Exercise details
In the entries below, find the line with "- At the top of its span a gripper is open" and the line with "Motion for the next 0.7". Return those two lines and all lines between them, exactly.
........
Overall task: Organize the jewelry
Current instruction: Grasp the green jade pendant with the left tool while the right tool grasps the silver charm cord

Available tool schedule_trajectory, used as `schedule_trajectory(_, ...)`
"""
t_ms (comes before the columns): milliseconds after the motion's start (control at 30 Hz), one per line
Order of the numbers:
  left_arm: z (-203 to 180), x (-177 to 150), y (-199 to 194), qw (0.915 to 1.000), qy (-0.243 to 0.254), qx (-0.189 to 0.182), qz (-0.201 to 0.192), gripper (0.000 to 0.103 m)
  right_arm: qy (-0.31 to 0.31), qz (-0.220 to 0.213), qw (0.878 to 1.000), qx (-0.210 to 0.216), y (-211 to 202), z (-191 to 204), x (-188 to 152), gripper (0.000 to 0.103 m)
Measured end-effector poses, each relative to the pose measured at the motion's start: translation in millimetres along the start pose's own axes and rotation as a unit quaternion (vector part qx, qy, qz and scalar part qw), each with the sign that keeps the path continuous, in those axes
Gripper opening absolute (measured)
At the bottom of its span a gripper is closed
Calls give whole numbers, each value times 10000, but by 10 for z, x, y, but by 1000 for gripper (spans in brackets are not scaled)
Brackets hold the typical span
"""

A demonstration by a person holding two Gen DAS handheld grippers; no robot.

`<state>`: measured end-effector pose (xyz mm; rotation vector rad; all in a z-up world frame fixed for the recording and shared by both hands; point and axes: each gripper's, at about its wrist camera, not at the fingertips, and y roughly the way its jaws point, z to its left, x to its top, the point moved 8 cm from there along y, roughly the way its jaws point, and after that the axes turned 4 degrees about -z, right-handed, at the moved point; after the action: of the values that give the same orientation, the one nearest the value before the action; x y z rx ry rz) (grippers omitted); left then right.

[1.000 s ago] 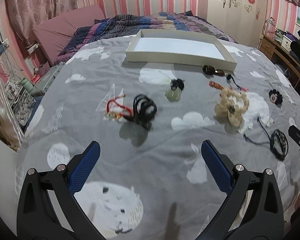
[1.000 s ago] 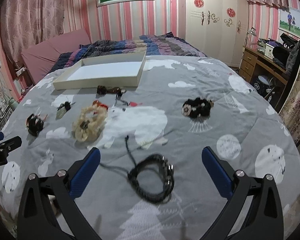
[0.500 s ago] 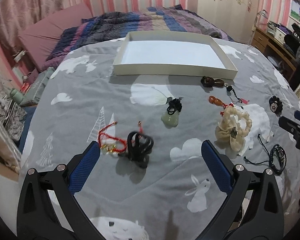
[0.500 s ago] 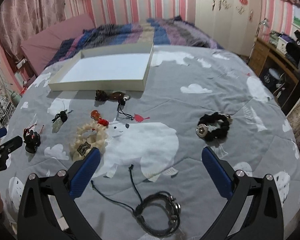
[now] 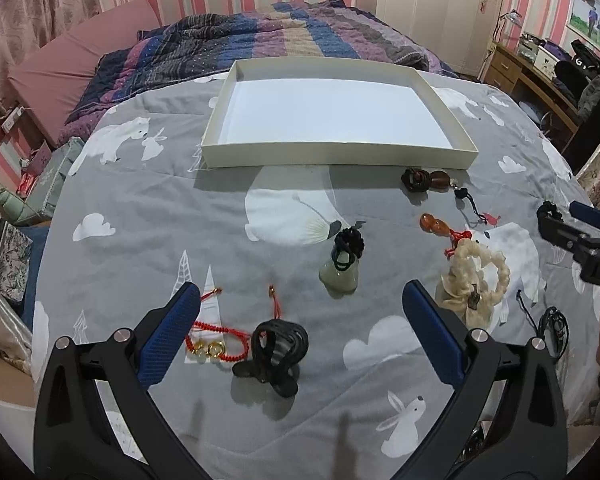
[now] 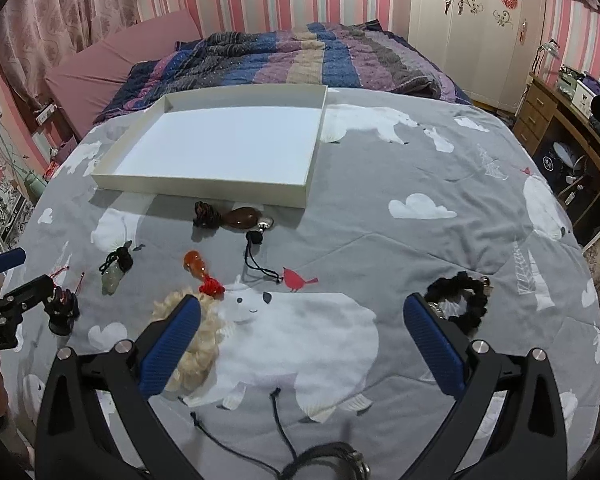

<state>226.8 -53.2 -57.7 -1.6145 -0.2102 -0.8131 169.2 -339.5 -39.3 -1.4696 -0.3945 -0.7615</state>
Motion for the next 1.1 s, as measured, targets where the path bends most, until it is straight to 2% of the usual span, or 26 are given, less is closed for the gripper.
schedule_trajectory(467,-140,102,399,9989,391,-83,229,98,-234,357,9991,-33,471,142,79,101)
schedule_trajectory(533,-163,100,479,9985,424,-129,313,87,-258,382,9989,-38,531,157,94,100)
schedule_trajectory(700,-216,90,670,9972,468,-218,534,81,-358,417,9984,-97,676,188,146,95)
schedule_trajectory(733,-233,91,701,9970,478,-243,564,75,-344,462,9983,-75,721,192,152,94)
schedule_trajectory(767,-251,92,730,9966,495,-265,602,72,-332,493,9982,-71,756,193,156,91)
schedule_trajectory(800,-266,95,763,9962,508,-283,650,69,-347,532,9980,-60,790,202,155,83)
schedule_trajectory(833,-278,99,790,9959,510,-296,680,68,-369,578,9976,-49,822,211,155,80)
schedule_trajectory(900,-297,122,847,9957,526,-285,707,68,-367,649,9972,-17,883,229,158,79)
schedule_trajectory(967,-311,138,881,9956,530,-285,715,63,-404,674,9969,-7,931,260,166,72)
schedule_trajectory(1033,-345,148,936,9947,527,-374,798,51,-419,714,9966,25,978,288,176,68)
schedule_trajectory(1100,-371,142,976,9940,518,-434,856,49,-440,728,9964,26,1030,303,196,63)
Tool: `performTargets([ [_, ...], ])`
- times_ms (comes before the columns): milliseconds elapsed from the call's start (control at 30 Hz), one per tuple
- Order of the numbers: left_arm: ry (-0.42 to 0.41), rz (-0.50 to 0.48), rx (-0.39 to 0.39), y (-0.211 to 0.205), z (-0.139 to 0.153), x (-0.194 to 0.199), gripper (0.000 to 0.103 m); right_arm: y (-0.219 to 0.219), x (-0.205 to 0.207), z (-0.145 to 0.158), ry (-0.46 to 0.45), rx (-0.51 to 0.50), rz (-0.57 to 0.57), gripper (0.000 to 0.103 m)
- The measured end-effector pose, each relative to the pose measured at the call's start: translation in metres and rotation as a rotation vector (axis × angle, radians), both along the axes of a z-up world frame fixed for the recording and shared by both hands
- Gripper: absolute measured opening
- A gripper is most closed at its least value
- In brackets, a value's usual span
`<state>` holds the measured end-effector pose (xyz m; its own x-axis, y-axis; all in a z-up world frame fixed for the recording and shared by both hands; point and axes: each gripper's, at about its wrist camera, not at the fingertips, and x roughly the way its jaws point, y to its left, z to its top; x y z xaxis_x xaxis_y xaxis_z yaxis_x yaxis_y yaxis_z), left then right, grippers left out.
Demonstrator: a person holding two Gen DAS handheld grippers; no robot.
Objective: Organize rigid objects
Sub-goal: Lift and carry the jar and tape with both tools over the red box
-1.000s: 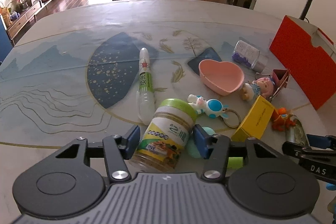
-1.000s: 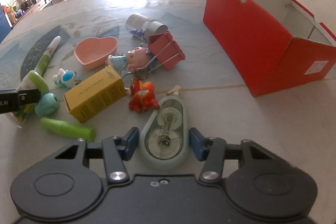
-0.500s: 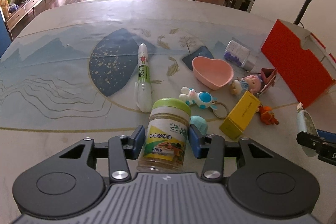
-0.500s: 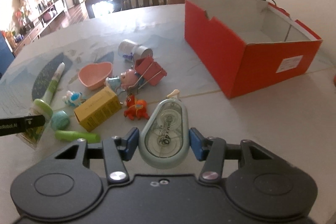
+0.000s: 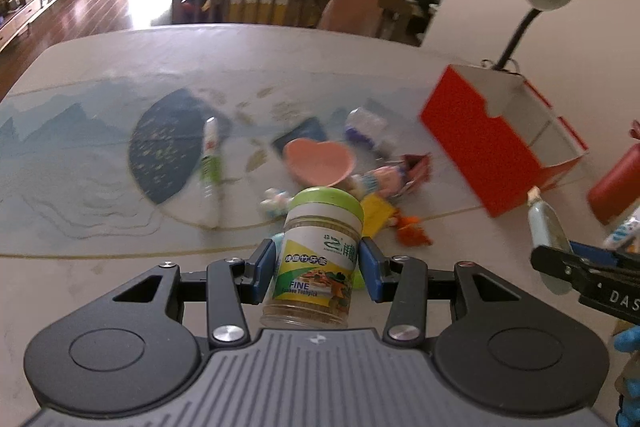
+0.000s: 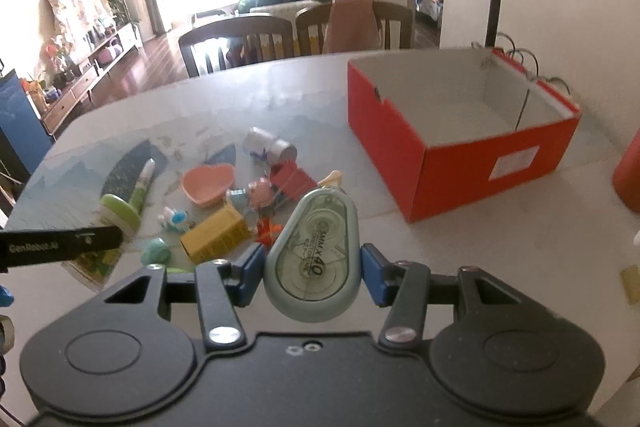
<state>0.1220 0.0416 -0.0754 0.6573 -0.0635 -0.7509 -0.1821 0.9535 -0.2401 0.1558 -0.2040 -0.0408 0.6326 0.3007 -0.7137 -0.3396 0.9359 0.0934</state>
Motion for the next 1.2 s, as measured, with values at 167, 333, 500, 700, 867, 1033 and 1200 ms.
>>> performTargets([
  [167,-0.015,-0.037,-0.003,-0.018,0.014,0.015,0.044,-0.014,0.019,0.013,-0.014,0.014,0.01,0.051],
  [333,0.0,-0.052,-0.023,-0.043,0.017,0.044,0.044,-0.038,0.05,0.02,-0.012,0.018,0.016,0.051],
  [500,-0.013,-0.084,-0.026,-0.078,0.028,0.079,0.044,-0.063,0.085,0.02,-0.011,0.011,0.03,0.051],
  [700,-0.03,-0.098,-0.032,-0.116,0.043,0.126,0.044,-0.087,0.128,0.017,-0.02,-0.005,0.042,0.051],
  [867,-0.024,-0.111,-0.019,-0.144,0.048,0.167,0.044,-0.105,0.162,0.014,-0.028,-0.012,0.044,0.051],
  [1033,-0.013,-0.128,0.0,-0.174,0.049,0.208,0.044,-0.118,0.191,0.008,-0.029,-0.029,0.049,0.051],
  [1200,-0.003,-0.165,0.042,-0.205,0.043,0.244,0.044,-0.128,0.219,-0.004,-0.001,-0.064,0.062,0.051],
])
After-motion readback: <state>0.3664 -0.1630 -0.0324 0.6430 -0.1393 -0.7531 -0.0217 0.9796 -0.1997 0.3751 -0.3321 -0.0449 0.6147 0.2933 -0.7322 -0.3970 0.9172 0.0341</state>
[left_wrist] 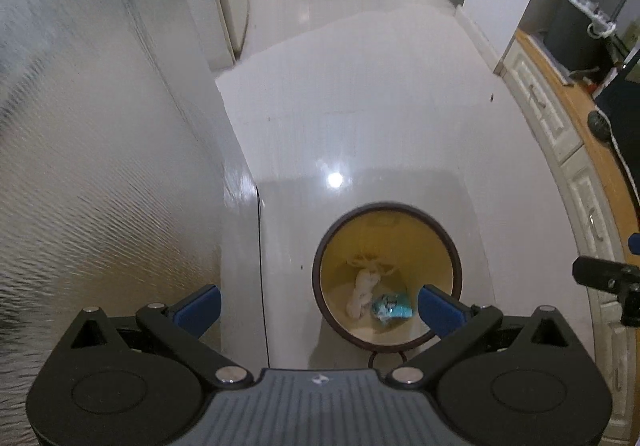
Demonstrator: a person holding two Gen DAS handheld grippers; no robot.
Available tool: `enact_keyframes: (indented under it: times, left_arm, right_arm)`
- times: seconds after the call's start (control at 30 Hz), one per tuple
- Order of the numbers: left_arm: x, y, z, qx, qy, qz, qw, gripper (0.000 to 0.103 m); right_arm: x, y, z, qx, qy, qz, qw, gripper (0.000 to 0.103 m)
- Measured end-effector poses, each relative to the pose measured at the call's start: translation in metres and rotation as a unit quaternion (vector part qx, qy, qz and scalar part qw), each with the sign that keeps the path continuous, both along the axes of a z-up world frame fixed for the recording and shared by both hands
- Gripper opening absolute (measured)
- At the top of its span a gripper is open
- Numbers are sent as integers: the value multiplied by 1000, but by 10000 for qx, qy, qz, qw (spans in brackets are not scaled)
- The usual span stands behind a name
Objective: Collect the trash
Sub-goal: 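Move both tools back to the trash pile on the counter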
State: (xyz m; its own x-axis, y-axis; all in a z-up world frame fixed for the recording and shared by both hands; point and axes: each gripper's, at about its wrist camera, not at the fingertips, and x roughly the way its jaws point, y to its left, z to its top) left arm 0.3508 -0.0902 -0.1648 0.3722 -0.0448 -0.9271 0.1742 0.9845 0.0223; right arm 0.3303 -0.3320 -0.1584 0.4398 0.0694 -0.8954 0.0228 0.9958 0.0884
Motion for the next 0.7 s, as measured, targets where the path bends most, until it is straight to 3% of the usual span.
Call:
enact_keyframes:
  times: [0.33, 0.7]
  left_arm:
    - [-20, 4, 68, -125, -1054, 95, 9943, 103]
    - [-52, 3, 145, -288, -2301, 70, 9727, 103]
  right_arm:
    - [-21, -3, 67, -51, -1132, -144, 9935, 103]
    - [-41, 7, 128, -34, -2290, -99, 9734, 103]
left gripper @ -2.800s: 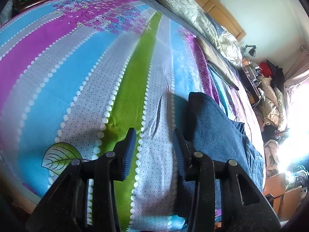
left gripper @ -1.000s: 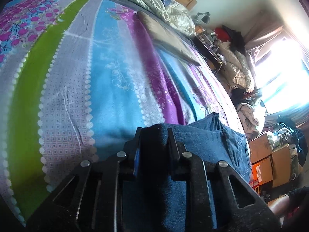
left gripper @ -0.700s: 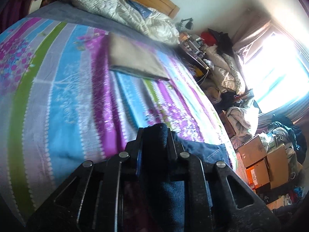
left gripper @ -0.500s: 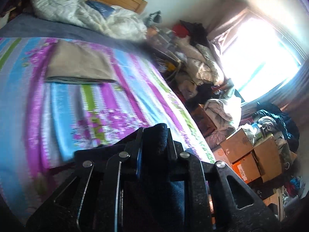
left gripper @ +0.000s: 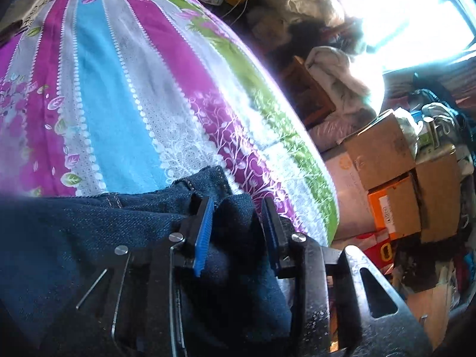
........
Your solution
- At the top of its span a gripper is open
- Numbers are sent as integers: the value multiplied by 1000, but by 10000 for qx, qy, qz, qw (spans in brackets are not scaled)
- The usual span stands behind a name
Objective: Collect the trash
Sub-goal: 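Move both tools back to the trash pile on the counter
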State: (xyz m; its own x-axis, y-axis; all in a z-up world frame fixed for the recording and shared by both hands; point and axes: each gripper's, at about its wrist camera, not at the fingertips, and x roughly the way its jaws point, y to its left, z to its top) left arm 0.3508 -0.0902 -0.1648 0.3722 -0.0448 -0.9271 0.1742 0.9845 0.0223; right arm 0.3303 -0.3320 -0.1584 0.4398 0.0694 -0.8954 0.0228 0.9958 0.0884
Motion for the next 0.7 s, as measured, targets where the path bends most, until it is straight to 3% of the usual span.

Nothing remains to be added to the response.